§ **What you should do**:
Going line by line through the entries below, tally those that hold the string "cardboard". Give only the total.

§ **Material for the task**:
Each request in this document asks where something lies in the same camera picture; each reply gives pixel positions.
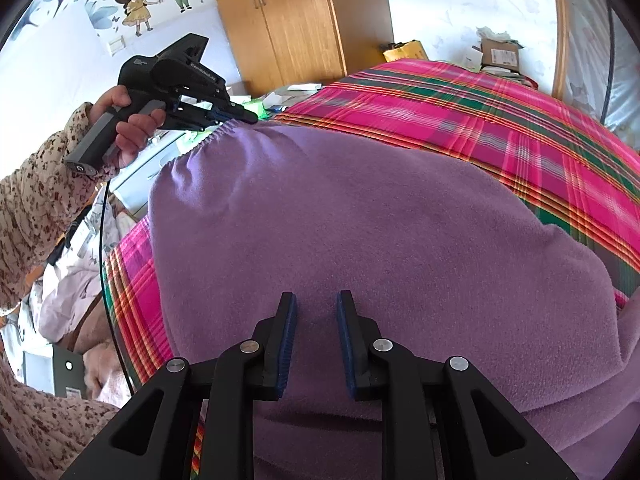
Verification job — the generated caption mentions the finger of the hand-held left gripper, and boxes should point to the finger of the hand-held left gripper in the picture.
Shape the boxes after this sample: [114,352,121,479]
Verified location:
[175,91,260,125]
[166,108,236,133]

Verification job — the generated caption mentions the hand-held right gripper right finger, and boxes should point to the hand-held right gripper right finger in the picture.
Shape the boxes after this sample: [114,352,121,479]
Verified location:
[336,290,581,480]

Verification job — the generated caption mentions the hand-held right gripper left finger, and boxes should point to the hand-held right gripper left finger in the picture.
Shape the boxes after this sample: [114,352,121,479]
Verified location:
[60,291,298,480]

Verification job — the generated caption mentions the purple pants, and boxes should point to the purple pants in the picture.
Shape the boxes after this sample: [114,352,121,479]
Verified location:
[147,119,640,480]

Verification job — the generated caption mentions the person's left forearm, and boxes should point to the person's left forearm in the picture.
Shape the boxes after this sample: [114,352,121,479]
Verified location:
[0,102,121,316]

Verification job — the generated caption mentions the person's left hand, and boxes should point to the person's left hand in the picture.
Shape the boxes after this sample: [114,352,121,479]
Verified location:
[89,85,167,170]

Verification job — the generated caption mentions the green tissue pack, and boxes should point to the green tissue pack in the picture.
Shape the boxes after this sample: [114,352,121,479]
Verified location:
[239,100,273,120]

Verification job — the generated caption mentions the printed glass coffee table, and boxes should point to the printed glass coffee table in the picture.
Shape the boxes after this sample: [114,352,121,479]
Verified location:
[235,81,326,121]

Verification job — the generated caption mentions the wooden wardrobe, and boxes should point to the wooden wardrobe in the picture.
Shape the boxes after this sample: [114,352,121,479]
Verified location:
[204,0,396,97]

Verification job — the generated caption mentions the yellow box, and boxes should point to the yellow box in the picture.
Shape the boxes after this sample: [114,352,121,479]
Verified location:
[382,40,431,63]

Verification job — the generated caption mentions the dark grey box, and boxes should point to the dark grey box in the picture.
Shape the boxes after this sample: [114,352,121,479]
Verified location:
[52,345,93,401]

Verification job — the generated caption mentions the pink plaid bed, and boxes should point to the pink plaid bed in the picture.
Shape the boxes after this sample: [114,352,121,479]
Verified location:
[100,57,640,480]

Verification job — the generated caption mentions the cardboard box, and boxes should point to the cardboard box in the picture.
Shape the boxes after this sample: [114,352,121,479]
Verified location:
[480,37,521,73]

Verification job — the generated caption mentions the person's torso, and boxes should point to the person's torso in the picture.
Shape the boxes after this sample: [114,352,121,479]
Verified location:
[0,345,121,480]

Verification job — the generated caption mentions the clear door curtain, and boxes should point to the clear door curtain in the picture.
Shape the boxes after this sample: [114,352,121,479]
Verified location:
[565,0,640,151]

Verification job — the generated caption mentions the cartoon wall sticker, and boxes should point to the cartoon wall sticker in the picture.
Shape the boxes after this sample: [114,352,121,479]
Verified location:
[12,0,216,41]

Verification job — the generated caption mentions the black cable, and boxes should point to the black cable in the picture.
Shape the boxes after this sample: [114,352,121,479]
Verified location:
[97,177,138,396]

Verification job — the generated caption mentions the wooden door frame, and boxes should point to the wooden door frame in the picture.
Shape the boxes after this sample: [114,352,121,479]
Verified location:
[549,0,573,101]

* * *

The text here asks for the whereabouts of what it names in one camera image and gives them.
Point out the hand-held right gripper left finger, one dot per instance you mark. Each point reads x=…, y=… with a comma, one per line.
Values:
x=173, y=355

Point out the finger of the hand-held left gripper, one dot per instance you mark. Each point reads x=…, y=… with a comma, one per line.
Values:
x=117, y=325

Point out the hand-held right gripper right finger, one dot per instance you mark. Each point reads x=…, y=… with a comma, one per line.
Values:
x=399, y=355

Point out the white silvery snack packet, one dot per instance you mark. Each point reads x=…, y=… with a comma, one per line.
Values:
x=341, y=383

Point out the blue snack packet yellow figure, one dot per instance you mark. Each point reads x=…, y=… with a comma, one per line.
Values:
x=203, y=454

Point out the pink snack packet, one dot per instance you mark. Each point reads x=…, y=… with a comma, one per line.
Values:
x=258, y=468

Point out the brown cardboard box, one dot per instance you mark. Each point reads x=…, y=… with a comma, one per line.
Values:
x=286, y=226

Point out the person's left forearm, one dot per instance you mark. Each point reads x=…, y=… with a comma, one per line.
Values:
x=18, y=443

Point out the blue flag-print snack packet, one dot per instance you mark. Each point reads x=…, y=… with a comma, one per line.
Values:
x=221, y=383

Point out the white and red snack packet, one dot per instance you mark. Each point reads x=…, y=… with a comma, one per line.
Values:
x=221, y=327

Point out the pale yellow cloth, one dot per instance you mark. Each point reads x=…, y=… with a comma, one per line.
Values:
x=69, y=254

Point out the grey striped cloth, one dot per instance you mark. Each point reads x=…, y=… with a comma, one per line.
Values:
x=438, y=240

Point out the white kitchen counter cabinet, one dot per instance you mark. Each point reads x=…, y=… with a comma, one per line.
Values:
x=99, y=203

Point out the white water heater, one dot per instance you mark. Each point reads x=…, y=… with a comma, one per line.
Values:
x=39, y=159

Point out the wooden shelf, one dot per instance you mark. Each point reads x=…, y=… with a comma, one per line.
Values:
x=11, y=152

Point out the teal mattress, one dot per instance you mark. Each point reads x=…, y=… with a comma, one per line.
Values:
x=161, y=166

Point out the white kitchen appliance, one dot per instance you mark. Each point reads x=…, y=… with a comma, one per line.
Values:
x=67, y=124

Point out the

§ **Result of the task**:
2